▸ **EXERCISE DESCRIPTION**: Among the entries that follow, some lines contain the word "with". Show all of them.

▸ **MATERIAL FOR THIS EXERCISE**:
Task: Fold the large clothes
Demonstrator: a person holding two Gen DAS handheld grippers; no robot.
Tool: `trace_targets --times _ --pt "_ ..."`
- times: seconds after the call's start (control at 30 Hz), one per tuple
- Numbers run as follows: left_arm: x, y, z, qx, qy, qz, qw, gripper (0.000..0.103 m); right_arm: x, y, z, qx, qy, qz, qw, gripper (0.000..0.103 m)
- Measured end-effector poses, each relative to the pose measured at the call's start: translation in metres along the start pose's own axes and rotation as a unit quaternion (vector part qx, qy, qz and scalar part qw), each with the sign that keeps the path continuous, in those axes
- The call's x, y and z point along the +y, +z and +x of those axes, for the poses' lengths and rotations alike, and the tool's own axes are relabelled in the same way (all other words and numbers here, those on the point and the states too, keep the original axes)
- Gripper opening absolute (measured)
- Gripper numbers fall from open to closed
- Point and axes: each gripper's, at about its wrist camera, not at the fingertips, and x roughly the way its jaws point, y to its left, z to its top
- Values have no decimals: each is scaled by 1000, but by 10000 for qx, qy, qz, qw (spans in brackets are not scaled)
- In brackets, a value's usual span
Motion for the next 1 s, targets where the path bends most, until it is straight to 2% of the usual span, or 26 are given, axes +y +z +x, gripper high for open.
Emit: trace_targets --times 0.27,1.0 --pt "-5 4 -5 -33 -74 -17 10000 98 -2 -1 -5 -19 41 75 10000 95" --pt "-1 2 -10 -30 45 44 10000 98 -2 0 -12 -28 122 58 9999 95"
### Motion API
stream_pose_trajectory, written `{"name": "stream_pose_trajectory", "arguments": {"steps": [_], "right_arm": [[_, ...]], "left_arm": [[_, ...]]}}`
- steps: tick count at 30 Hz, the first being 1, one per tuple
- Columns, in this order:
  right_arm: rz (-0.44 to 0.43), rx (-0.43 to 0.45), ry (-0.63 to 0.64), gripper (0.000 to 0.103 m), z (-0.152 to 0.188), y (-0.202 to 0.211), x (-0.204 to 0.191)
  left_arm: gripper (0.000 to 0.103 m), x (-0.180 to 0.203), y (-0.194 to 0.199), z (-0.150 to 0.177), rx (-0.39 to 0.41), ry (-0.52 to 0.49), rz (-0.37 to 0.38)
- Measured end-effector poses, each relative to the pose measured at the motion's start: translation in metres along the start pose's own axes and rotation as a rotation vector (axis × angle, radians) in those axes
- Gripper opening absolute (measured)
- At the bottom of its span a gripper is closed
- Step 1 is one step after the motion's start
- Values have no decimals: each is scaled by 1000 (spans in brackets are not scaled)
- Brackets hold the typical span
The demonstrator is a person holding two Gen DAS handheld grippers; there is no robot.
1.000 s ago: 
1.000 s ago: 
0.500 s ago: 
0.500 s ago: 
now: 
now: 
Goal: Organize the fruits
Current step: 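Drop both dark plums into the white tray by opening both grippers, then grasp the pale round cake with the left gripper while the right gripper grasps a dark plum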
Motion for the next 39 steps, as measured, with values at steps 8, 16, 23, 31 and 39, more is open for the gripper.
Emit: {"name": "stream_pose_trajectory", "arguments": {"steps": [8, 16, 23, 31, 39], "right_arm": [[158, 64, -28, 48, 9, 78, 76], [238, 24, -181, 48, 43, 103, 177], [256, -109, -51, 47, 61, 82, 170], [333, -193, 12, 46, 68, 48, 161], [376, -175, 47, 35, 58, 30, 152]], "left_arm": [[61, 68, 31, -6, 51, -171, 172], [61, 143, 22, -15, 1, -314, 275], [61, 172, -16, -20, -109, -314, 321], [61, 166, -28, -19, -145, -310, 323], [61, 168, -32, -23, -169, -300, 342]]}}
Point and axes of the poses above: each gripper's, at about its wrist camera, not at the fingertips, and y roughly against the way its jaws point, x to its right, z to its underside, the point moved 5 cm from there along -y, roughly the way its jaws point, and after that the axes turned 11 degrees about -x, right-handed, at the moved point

▸ **TASK RESPONSE**:
- Measured end-effector poses, each relative to the pose measured at the call's start: translation in metres along the start pose's own axes and rotation as a unit quaternion (vector part qx, qy, qz and scalar part qw), each with the sign that keeps the path continuous, in those axes
Current step: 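Drop both dark plums into the white tray by opening both grippers, then grasp the pale round cake with the left gripper while the right gripper grasps a dark plum
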Motion for the next 39 steps, as measured, with values at steps 8, 16, 23, 31 and 39, more is open for the gripper.

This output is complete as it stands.